Первым делом он направился к Леонарду Лайонсу, который беседовал с каким-то господином и его супругой, приехавшими, как оказалось, из Вашингтона. После того, как все были друг другу представлены (господин оказался деятелем государственного департамента), Андрэ Салама, актер, начал рассказывать анекдоты, приключившиеся с ним самим за последнее время. Он уже целый месяц хранил их на случай, если встретит где-нибудь Леонарда Лайонса. Он припомнил ответ, данный им добивающейся успеха молодой актрисе, которая остановила его в ресторане у Сарди и попросила сказать ей честно, без обиняков, стоит ли ей упорствовать в своем стремлении стать настоящей актрисой или, же лучше бросить все это и уехать домой. Он чувствовал, что ответ его был блистателен, но понял это и посмеялся только Леонард Лайонс, супруга же деятеля государственного департамента спросила со всею непосредственностью: "А откуда она приехала?" Ответить с блеском на этот довольно-таки нелепый вопрос актер не сумел. Он попросту сказал, что не имеет ни малейшего представления "откуда она приехала", и вслед затем рассказал анекдот про негритянку, которая убирала его квартиру и при этом старалась всевозможными мелочами обнаружить свою к нему страсть, и снова у одного только Леонарда Лайонса хватило ума или просто готовности посмеяться, и Салама убедился окончательно, что в светскую хронику анекдотам его не попасть.

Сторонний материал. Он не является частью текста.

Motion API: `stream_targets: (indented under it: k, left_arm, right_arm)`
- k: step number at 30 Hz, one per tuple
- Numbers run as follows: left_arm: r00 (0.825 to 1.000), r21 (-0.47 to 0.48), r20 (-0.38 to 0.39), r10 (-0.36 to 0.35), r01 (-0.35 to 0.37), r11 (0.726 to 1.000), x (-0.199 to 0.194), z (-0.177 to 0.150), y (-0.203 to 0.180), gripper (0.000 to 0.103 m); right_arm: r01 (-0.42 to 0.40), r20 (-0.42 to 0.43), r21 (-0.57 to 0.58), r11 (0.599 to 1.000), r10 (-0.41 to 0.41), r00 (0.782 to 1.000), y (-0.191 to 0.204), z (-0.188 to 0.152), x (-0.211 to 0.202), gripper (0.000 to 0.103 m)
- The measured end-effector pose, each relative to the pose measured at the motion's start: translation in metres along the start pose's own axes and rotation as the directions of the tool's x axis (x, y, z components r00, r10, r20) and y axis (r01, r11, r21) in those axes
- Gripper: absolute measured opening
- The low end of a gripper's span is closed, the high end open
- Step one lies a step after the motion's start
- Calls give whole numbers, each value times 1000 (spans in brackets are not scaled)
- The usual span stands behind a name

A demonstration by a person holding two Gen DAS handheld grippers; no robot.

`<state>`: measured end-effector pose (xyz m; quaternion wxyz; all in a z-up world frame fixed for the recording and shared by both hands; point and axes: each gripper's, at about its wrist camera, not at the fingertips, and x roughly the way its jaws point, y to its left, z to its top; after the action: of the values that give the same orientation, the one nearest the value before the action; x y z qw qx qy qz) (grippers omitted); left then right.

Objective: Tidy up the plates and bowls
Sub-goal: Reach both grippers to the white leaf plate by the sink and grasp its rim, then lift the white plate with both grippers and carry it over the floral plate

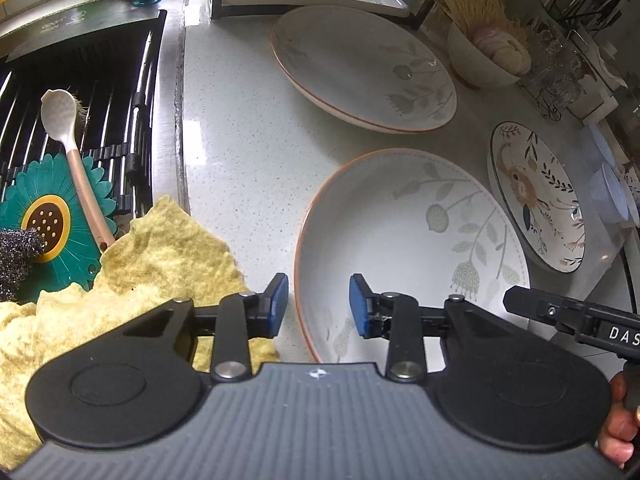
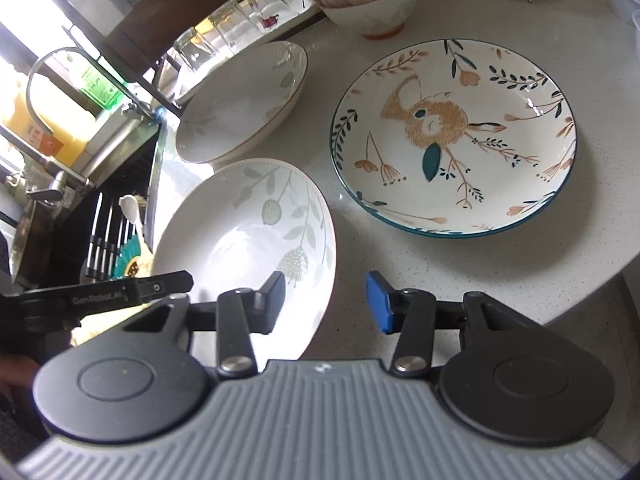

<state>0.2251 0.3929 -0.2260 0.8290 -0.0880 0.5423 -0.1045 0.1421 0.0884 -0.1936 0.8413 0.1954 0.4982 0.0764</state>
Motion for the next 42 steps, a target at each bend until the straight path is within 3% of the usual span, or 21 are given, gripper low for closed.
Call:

Тогда он придумал извинительный предлог и, откланявшись, поспешил к Дороти Килгаллен, которой с первых же слов пожаловался на государственный департамент и его деятелей. Потом он рассказал Дороти еще парочку анекдотов о самом себе и как бы между прочим добавил, что получил от французского правительства приглашение вернуться в Париж и выступить после двадцатипятилетнего перерыва в трех мольеровских пьесах. Это было, правда, не совсем так. Было другое - недавно ему пришлось беседовать с приехавшим из Франции драматургом, и тот уговаривал Салама вернуться в Париж и сыграть в одной из его, а не Мольера пьес, однако в ходе этой беседы было сказано также кое-что о французском правительстве и о Мольере.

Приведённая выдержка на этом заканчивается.